Rette sich wer kann. Irgendwo in Nordamerika ist ein Sack Reis umgefallen. Und wer weiss, was das für Folgen haben kann? Konkreter formuliert hat Number-One-Popsternchen Taylor Swift ihre gesamte Musik von Spotify zurückgezogen. Oh! Macht nichts. Man kann sie ja immer noch umsonst runterladen. Ja, natürlich „lohnt“ es sich nicht, seine Songs auf Spotify oder einen anderen Streamingdienst zu stellen. Weil er nichts kostet. Werbefinanziert. Wobei 4 der 15 Millionen Nutzer angeblich 9 Euro 99 pro Monat bezahlen, um keine Werbung ertragen zu müssen.

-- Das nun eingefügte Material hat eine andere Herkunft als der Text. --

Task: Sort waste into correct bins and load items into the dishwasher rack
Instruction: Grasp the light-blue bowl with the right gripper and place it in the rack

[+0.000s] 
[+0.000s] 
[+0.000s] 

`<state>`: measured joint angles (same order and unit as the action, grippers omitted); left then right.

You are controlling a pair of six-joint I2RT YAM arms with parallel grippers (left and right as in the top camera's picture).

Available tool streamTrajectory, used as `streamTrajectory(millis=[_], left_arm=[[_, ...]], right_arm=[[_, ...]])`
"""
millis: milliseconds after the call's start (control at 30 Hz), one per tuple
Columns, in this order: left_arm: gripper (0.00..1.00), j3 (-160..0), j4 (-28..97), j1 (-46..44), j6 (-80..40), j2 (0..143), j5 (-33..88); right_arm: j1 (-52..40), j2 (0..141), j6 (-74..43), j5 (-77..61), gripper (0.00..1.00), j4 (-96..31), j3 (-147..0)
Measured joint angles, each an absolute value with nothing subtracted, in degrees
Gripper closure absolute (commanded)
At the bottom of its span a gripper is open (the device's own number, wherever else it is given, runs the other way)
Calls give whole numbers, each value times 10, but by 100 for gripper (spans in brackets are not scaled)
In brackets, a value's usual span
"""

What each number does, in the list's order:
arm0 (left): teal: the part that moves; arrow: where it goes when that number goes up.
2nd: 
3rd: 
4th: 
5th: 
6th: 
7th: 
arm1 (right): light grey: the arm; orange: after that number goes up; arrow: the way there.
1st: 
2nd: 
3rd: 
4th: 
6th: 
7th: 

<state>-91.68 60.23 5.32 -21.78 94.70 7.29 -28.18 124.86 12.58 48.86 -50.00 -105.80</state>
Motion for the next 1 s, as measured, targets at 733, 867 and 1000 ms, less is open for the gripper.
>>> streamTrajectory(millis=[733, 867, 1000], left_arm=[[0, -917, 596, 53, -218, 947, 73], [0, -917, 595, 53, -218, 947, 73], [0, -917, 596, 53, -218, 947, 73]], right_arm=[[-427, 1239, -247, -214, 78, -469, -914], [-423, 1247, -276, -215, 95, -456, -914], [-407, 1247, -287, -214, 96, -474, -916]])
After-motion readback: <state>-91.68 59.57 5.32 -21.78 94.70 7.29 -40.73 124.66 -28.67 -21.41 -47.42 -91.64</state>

Und verteilt auf Millionen von Songs kommt dabei für die Künstler eben eher wenig bei rum (Das meiste frisst auch hier der Kapitalismus). Nur: Immer noch mehr als garnichts. Das Problem der Musik im aktuellen Informationszeitalter ist ja nicht die Distribution, die geht fast von selbst. Das Problem ist die massive Konkurrenz, weil eben heute jeder zuhause mit Laptop und Mikrofon in ordentlicher Qualität Songs aufnehmen und anschliessend über das Internet verteilen kann.

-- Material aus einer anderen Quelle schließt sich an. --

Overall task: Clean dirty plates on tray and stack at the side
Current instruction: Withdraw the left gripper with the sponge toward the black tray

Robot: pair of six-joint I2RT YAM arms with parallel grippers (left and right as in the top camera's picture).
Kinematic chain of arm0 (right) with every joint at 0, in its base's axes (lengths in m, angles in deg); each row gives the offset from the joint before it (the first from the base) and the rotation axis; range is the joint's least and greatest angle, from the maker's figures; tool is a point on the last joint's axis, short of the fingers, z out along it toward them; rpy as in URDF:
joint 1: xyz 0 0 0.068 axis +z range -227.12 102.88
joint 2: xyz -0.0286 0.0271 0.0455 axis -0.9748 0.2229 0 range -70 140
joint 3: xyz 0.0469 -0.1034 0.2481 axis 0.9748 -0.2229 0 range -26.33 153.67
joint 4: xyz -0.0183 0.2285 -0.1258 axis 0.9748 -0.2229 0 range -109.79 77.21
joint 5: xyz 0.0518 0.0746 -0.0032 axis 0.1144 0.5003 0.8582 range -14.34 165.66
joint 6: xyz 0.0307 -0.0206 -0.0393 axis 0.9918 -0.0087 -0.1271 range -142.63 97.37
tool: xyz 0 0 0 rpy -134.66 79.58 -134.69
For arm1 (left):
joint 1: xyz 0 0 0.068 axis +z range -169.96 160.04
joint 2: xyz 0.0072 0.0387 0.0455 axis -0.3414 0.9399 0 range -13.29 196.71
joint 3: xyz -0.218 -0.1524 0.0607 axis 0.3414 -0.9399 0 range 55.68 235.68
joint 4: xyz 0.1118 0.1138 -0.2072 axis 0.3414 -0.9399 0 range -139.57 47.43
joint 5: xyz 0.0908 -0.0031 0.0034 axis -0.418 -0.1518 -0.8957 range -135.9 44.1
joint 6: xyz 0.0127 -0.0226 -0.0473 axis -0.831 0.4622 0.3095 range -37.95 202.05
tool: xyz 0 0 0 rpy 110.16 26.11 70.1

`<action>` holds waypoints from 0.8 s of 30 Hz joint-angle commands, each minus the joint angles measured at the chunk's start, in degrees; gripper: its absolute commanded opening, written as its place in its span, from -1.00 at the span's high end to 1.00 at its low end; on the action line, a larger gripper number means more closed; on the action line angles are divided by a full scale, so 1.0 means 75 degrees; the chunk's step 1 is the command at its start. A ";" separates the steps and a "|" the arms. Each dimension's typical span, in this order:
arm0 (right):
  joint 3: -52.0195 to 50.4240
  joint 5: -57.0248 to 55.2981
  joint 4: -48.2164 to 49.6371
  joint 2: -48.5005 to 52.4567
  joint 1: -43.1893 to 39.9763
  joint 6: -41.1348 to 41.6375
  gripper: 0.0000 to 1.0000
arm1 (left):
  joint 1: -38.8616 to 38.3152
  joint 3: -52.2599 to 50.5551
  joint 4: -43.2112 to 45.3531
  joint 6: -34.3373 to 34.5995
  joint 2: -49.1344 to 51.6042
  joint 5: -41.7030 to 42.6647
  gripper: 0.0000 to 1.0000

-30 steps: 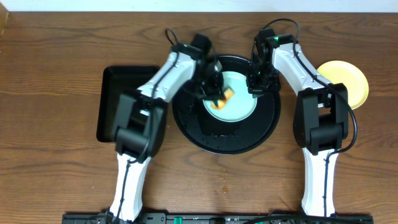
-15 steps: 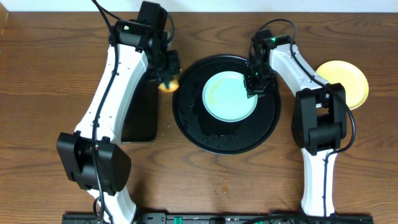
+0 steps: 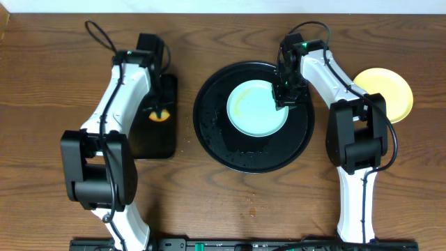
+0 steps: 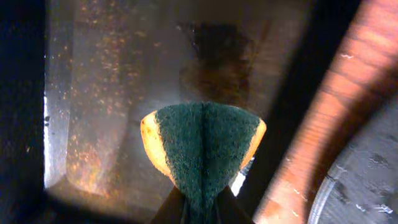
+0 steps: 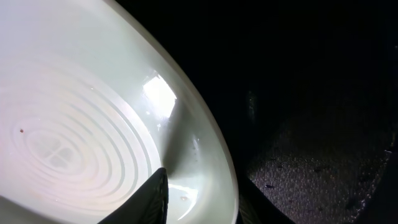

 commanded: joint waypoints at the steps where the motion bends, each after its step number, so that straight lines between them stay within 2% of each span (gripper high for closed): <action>1: -0.0213 -0.0184 0.0061 0.0323 0.0137 -0.0038 0.38 | 0.0271 -0.0571 0.0449 -0.0172 0.0102 -0.0189 0.84; 5: -0.0213 -0.0187 0.0064 0.0323 0.0137 -0.0038 0.37 | 0.0393 -0.1218 0.1189 -0.0388 0.0102 -0.0192 0.85; 6: -0.0213 -0.0187 0.0064 0.0323 0.0137 -0.0038 0.38 | 0.0399 -0.1393 0.1376 -0.0393 0.0102 -0.0192 0.66; 7: -0.0213 -0.0187 0.0067 0.0323 0.0137 -0.0038 0.37 | 0.0396 -0.1448 0.1431 -0.0391 0.0102 -0.0192 0.22; 8: -0.0213 -0.0187 0.0067 0.0323 0.0137 -0.0038 0.37 | 0.0396 -0.1457 0.1434 -0.0391 0.0102 -0.0192 -0.11; 9: -0.0213 -0.0184 0.0067 0.0323 0.0137 -0.0038 0.38 | 0.0399 -0.1454 0.1460 -0.0391 0.0102 -0.0192 -0.19; 17: -0.0213 -0.0184 0.0044 0.0323 0.0137 -0.0055 0.37 | 0.0396 -0.1559 0.1603 -0.0385 0.0099 -0.0227 -0.34; 21: -0.0213 -0.0187 0.0041 0.0323 0.0137 -0.0096 0.38 | 0.0396 -0.1996 0.2130 -0.0385 0.0099 -0.0294 -0.34; 22: -0.0213 -0.0184 0.0041 0.0323 0.0137 -0.0096 0.37 | 0.0396 -0.2104 0.2244 -0.0382 0.0099 -0.0350 -0.29; 24: -0.0213 -0.0187 0.0041 0.0323 0.0137 -0.0096 0.38 | 0.0399 -0.2326 0.2454 -0.0382 0.0099 -0.0516 -0.04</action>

Und weil es einen Ozean voller Tweets, Likes und Blogposts gibt, die dafür sorgen, dass die cooleren Tracks viel weiter nach oben gespült werden, als das in der guten alten Industriezeit möglich war. Marketing funktioniert deshalb heute auch etwas anders als damals, obwohl bezahlte Artikel in Musikmagazinen und bezahlte Auftritten in TV-Shows nach wie vor einen Einfluss haben. Wenn nun also Miss Swift (oder ihr Management) beschliessen, das neue Radio Spotify zu verlassen, um durch die daraus entstehende künstliche Verknappung Fans zu verstärktem Kauf von CDs und iTunestracks zu animieren, führte die dünne weisse Linie auf dem Glastisch im Konferenzraum des obersten Skyscraperstockwerks eben direkt in die Nostalgiefalle. Weder hatte damals irgendwer in Wirklichkeit „den Markt im Griff“, noch ist es heute möglich, die Leute davon abzuhalten, ihre Faves frei weiterzuverbreiten – selbst wenn es so gehaltlose Zuckerpampe ist wie die Liedchen des blassen Fräulein Taylor.

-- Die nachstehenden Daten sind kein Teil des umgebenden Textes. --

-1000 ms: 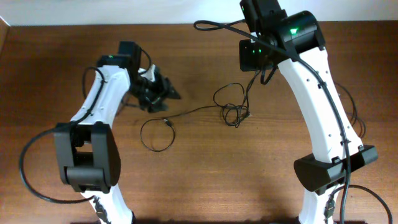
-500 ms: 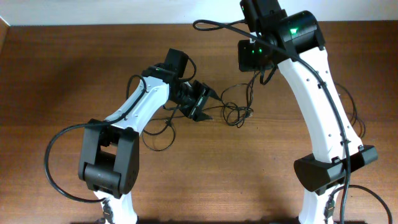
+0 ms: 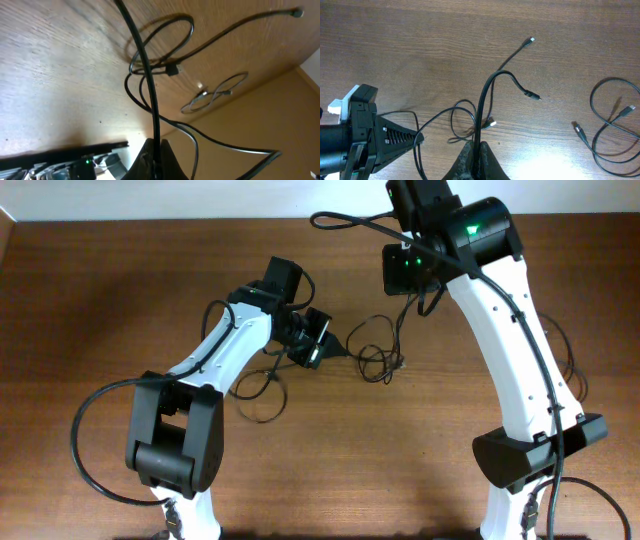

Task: Untangle cables

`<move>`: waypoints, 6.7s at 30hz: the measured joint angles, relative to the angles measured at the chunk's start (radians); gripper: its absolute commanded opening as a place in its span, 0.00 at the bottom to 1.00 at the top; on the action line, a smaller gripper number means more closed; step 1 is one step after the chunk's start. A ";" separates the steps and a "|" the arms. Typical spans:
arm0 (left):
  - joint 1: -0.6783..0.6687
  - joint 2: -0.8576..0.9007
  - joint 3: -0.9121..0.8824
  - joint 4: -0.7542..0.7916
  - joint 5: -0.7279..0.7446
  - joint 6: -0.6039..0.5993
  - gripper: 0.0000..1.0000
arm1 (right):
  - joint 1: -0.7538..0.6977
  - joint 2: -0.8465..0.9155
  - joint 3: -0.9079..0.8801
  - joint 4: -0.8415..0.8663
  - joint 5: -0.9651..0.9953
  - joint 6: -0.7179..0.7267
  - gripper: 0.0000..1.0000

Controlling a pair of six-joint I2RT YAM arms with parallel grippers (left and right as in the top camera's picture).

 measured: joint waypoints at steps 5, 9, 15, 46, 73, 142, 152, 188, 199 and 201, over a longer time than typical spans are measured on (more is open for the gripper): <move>0.000 0.000 0.000 -0.072 -0.212 0.136 0.00 | -0.005 0.000 0.000 0.000 -0.146 -0.010 0.04; 0.008 0.000 0.000 -0.267 -0.525 0.418 0.00 | -0.058 -0.003 0.001 0.000 -0.424 -0.064 0.04; 0.087 0.000 -0.002 -0.393 -0.890 0.591 0.00 | -0.256 -0.040 0.008 -0.045 -0.646 -0.088 0.04; 0.793 0.000 -0.003 -0.336 -0.397 0.856 0.00 | -0.540 -0.056 -0.113 -0.136 -0.583 -0.177 0.04; 0.692 0.000 -0.003 -0.317 -0.439 0.856 0.00 | -0.205 -0.060 -0.790 0.333 -0.553 -0.188 0.99; 0.590 -0.012 -0.270 -0.132 -0.426 0.933 0.00 | 0.484 0.227 -0.806 1.252 -0.451 0.105 0.49; 0.592 -0.042 -0.323 -0.082 -0.404 0.933 0.00 | 0.484 0.242 -0.806 1.139 -0.390 0.114 0.13; 0.594 -0.048 -0.334 -0.063 -0.397 0.932 0.00 | 0.068 -0.701 -0.745 0.845 -0.705 -0.175 0.04; 0.594 -0.050 -0.336 -0.059 -0.397 0.913 0.02 | -0.327 -0.924 -0.744 0.738 -1.116 -0.187 0.04; 0.595 -0.050 -0.338 -0.056 -0.396 0.897 0.01 | -0.431 -0.945 -0.744 0.681 -1.130 -0.187 0.04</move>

Richtige Musik dagegen, Soundtracks für die Realität der Gegenwartsbewohner, steht schon lange auf Bandcamp und vergleichbaren Orten im Web, wo du sie natürlich kostenlos anhören kannst und der Band, dem Künstler Geld geben, wenn du das möchtest (und dafür legale Downloadlinks bekommst, falls du sowas haben willst). Die Fans entscheiden. Tut mir leid, Taylor. Die Fans. Nicht du, nicht dein Manager, nicht Label, nein, die machtlosen Vielen da draussen. Komm damit klar und nicht. Deine Sache. Alle anderen hören inzwischen, wozu immer sie Lust haben. Schmollige Popsternchen haben da auf Dauer keinen Platz. Sorry. Tschüs.